----- PROVIDED MATERIAL

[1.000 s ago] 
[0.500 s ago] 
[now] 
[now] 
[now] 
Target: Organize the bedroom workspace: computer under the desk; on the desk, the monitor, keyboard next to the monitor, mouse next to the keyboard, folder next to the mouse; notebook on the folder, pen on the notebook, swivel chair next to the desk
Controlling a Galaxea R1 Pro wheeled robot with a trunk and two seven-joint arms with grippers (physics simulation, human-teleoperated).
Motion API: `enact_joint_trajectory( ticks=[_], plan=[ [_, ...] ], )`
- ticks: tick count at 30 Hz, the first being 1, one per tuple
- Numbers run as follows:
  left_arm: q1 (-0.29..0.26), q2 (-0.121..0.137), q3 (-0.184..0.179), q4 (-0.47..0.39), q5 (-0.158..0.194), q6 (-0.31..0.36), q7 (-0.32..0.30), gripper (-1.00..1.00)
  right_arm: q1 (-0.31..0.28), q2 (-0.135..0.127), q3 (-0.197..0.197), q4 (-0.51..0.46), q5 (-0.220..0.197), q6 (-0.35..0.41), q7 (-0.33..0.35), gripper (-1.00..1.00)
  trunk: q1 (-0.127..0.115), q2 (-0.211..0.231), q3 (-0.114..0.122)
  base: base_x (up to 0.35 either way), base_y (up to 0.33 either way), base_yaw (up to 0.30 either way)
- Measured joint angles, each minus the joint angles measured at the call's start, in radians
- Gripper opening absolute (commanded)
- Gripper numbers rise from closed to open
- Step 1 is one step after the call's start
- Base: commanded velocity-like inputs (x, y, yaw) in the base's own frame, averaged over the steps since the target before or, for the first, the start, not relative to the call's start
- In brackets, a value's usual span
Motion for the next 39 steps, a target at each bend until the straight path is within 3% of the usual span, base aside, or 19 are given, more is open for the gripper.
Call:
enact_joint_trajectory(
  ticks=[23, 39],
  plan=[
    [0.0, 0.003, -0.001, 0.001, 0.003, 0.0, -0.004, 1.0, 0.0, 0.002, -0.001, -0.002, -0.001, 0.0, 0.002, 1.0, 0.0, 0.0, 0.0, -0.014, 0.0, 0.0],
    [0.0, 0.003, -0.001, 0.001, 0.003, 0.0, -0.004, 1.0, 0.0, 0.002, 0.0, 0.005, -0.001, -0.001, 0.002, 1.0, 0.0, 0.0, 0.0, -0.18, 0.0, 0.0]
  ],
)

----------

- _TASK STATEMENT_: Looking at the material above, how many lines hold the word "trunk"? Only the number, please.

- _OUTPUT FOR THIS TASK_: 2